Du côté réglementaire, le CEPD (le Comité européen de la protection des données), qui constitue le nouvel organe de coopération entre les différentes autorités nationales, travaille à l’élaboration de nouvelles lignes directrices. Dans l’Hexagone, une ordonnance visant à améliorer la lisibilité du cadre juridique de la loi informatique et libertés doit être publiée et des décrets d’application sont également attendus. « On est pour le moment dans une période ou les choses ne sont pas accomplies, il règne encore un peu d’insécurité, du moins du point de vue juridique autour de la mise en œuvre du règlement », concède Michel Bazet, DPO d’AG2R La Mondiale.

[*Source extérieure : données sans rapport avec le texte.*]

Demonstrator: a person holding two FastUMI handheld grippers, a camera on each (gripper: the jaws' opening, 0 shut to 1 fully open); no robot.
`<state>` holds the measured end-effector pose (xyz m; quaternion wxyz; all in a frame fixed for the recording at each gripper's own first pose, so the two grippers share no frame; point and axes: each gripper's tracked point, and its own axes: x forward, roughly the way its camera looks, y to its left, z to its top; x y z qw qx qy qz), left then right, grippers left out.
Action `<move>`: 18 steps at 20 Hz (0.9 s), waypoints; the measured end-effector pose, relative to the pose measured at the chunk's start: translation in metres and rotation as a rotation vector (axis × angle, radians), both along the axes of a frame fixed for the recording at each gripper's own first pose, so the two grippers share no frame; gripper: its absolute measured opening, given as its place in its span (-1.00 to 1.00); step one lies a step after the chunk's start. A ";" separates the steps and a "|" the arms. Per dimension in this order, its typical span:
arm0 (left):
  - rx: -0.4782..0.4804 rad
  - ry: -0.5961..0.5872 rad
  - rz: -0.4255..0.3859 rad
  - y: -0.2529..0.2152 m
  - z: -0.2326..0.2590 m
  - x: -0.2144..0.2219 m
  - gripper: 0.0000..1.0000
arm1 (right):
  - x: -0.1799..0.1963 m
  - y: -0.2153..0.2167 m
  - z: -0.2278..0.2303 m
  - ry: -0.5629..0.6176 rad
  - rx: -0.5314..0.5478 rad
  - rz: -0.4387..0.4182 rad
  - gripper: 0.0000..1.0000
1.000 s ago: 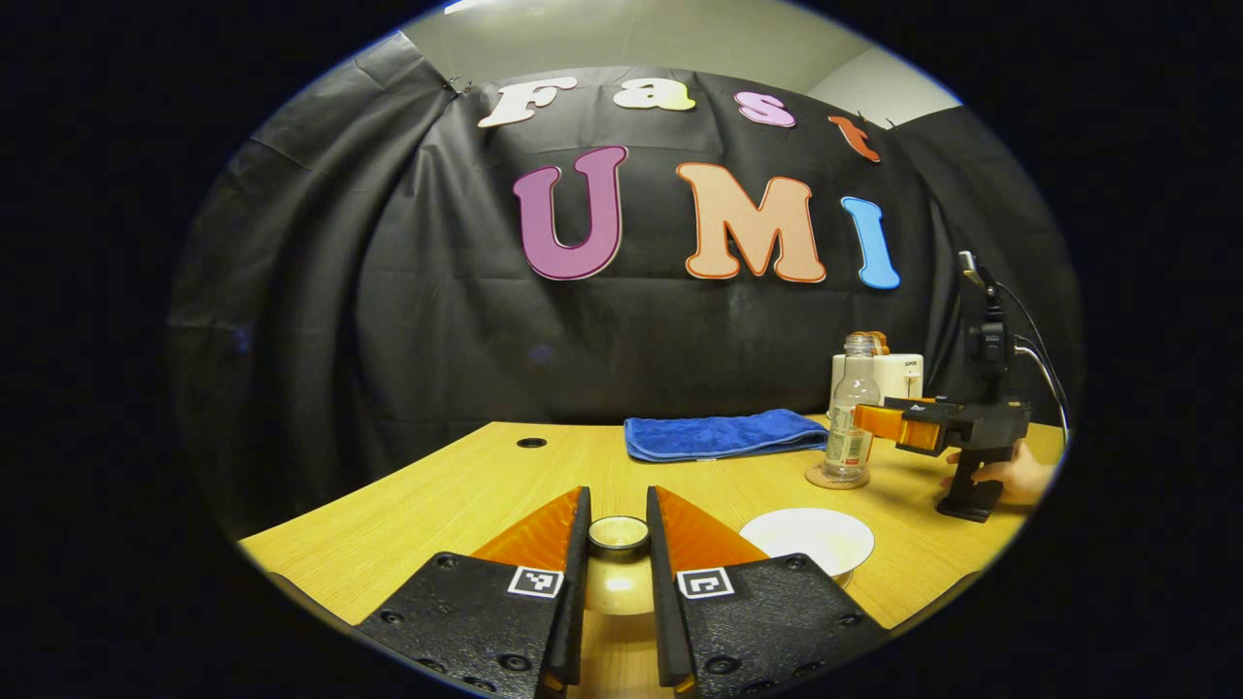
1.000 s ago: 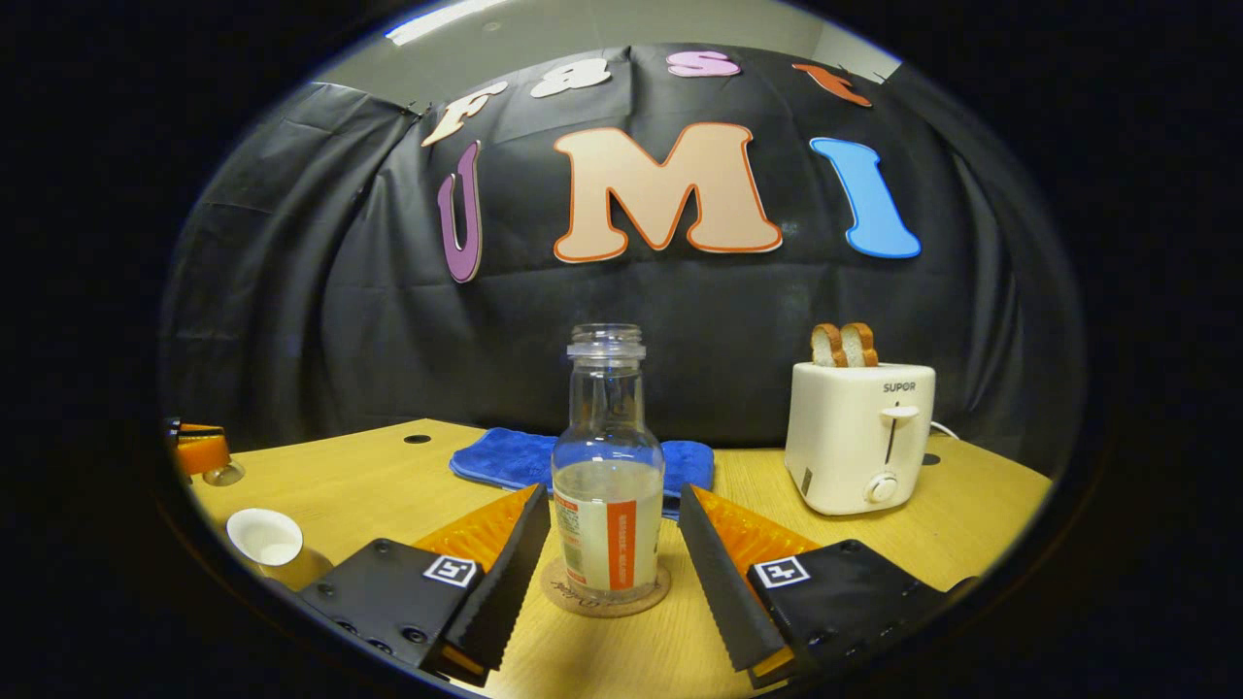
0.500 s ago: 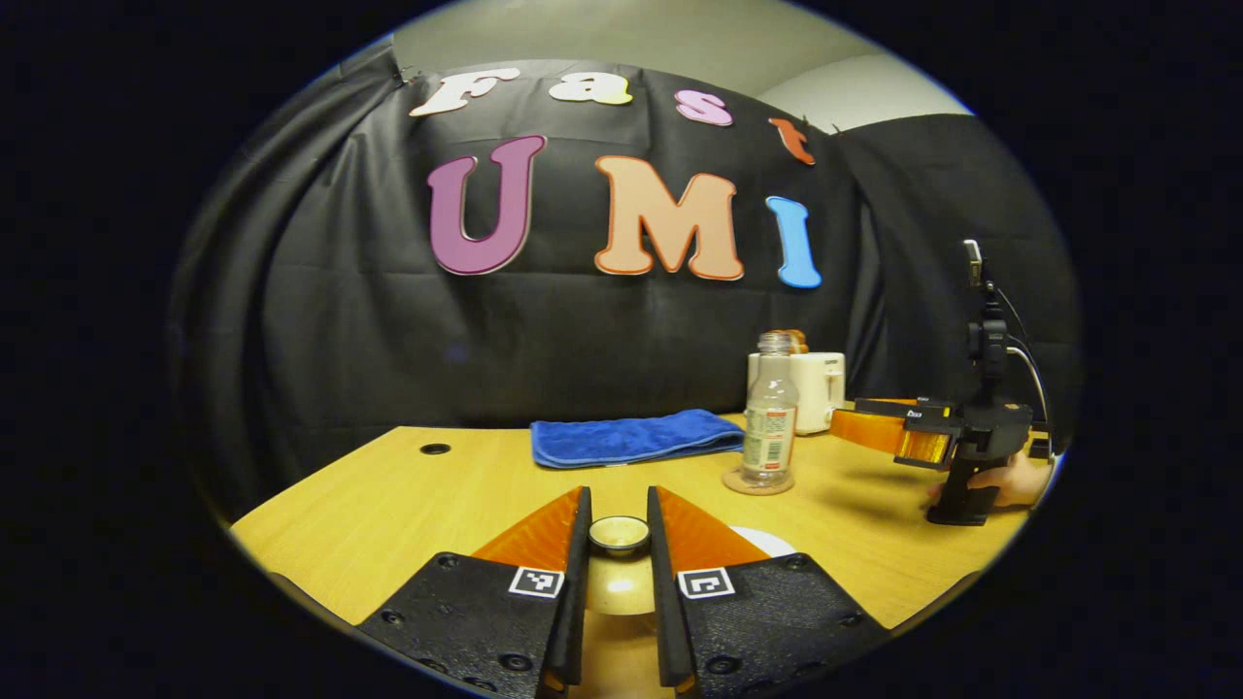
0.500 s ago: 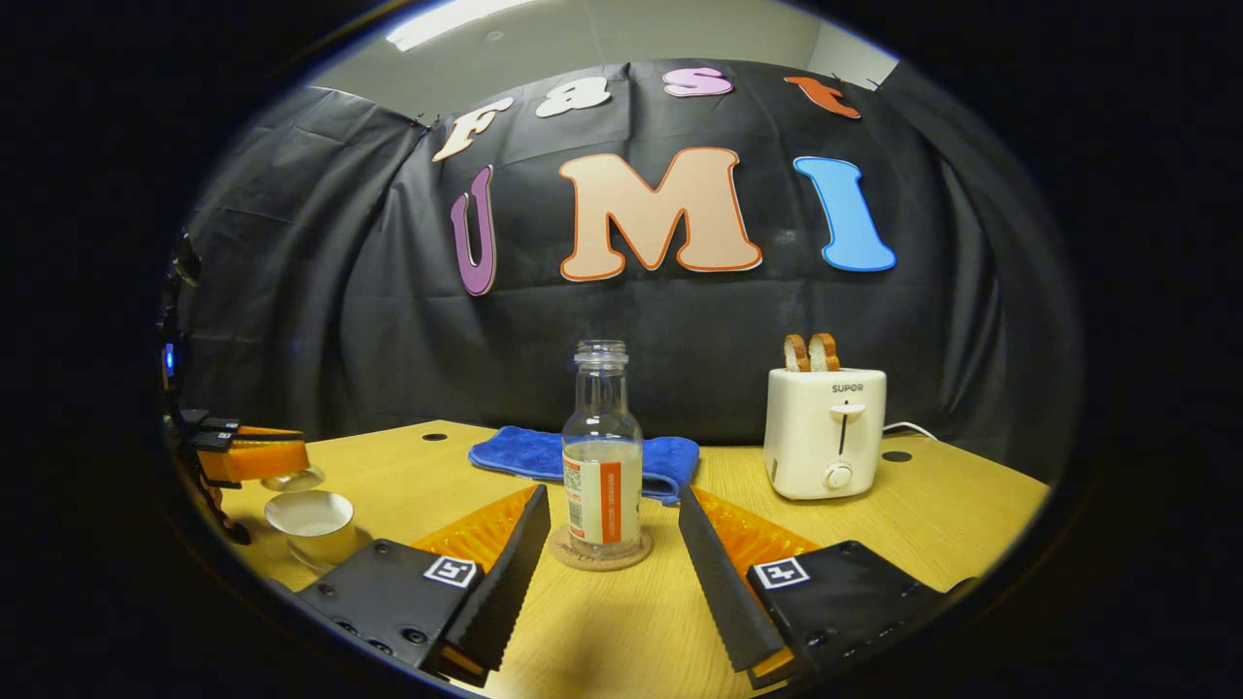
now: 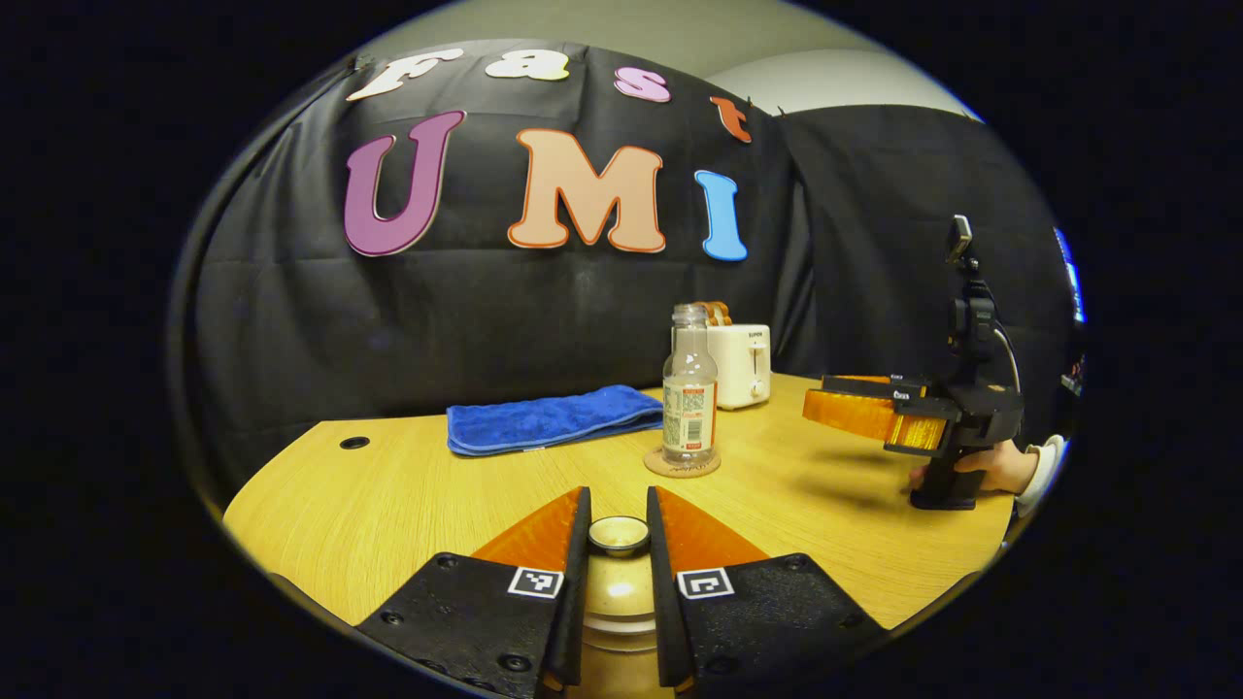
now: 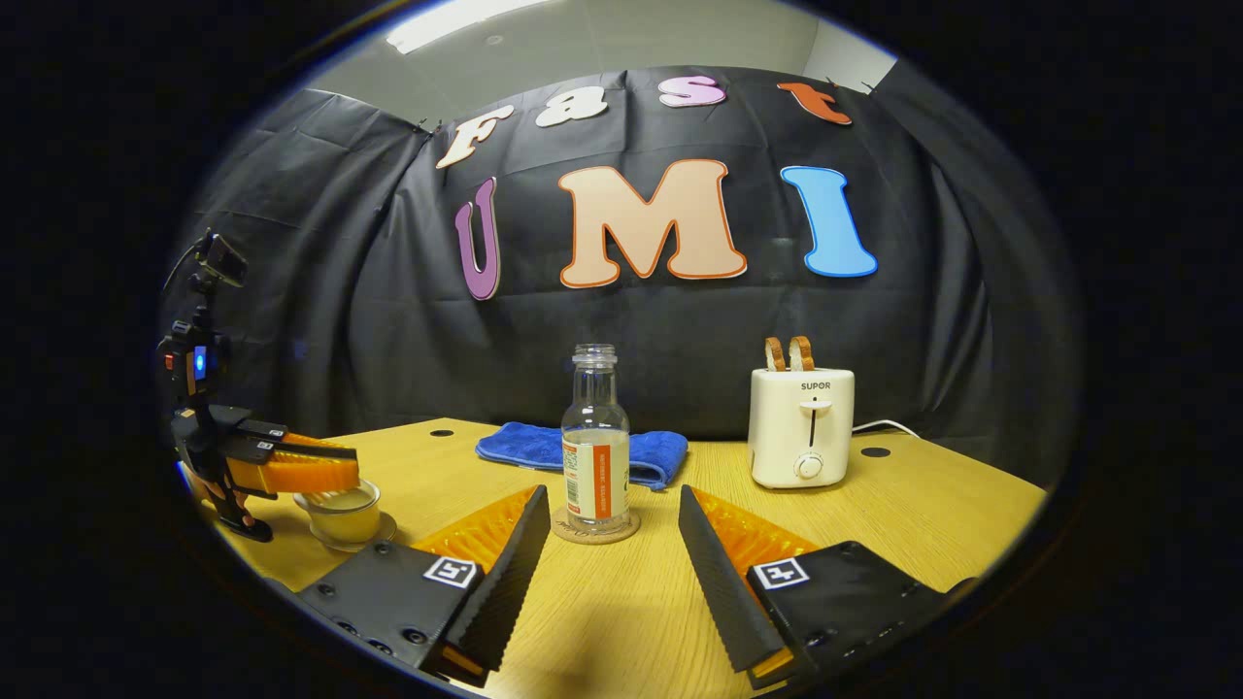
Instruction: Open the teacup lid with one hand, grasp the water bottle and pour water into the teacup with the other hand; after pouring, place the water bottle on the coaster and then close the teacup lid.
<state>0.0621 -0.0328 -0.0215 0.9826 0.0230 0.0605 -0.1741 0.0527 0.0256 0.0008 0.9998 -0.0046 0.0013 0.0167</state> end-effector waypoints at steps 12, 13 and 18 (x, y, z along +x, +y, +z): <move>-0.025 -0.017 0.019 0.005 0.007 -0.009 -0.31 | -0.002 0.000 -0.001 0.001 0.001 0.009 0.74; -0.033 -0.028 0.028 0.007 0.009 -0.010 -0.32 | -0.002 0.000 -0.001 0.001 0.001 0.009 0.73; -0.069 -0.118 0.086 0.017 0.024 -0.018 0.22 | -0.002 -0.003 0.000 0.000 0.000 0.000 0.73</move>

La Cnil affirme son rôle de régulateur

S’agissant des actions à venir, la Cnil a été claire : elle devrait adopter prochainement de nouveaux référentiels. Dans le secteur des assurances, depuis novembre 2014, un pack de conformité traduit la réglementation dans un outil opéra­tionnel afin d’assurer une régulation effective des données personnelles. Mais ce dispositif doit être actualisé avec l’entrée en vigueur du RGPD. « Avant que le règlement ne soit applicable, nous nous sommes rapprochés des assureurs pour mener un travail d’actualisation de ce pack afin de prendre en compte les nouvelles obligations du règlement », explique la directrice de la conformité à la Cnil. Pendant un temps, la piste d’un code de conduite avait été évoquée. Mais les discussions entre la Cnil et les assureurs vont finalement déboucher prochainement sur la mise en œuvre d’un référentiel sectoriel.

Ce qui change avec RGPD

  • Responsabilisation des acteurs (accountability) : la réglementation passe d’un système d’autorisations préalables à des contrôles effectués a posteriori par la Commission nationale informatique et libertés (Cnil).
  • Renforcement des droits des consommateurs : retrait du consentement, droit à la portabilité, demande d’accès aux données, droit à l’effacement.
  • En cas de violations des données personnelles : obligation de notification à l’autorité compétente (Cnil) et information de la personne concernée.
  • Mise en œuvre de sanctions « dissuasives » : amende pouvant aller jusqu’à 4 % du chiffre d’affaires mondial annuel de l’entreprise. RGPD introduit également la mise en œuvre d’une action de groupe en réparation.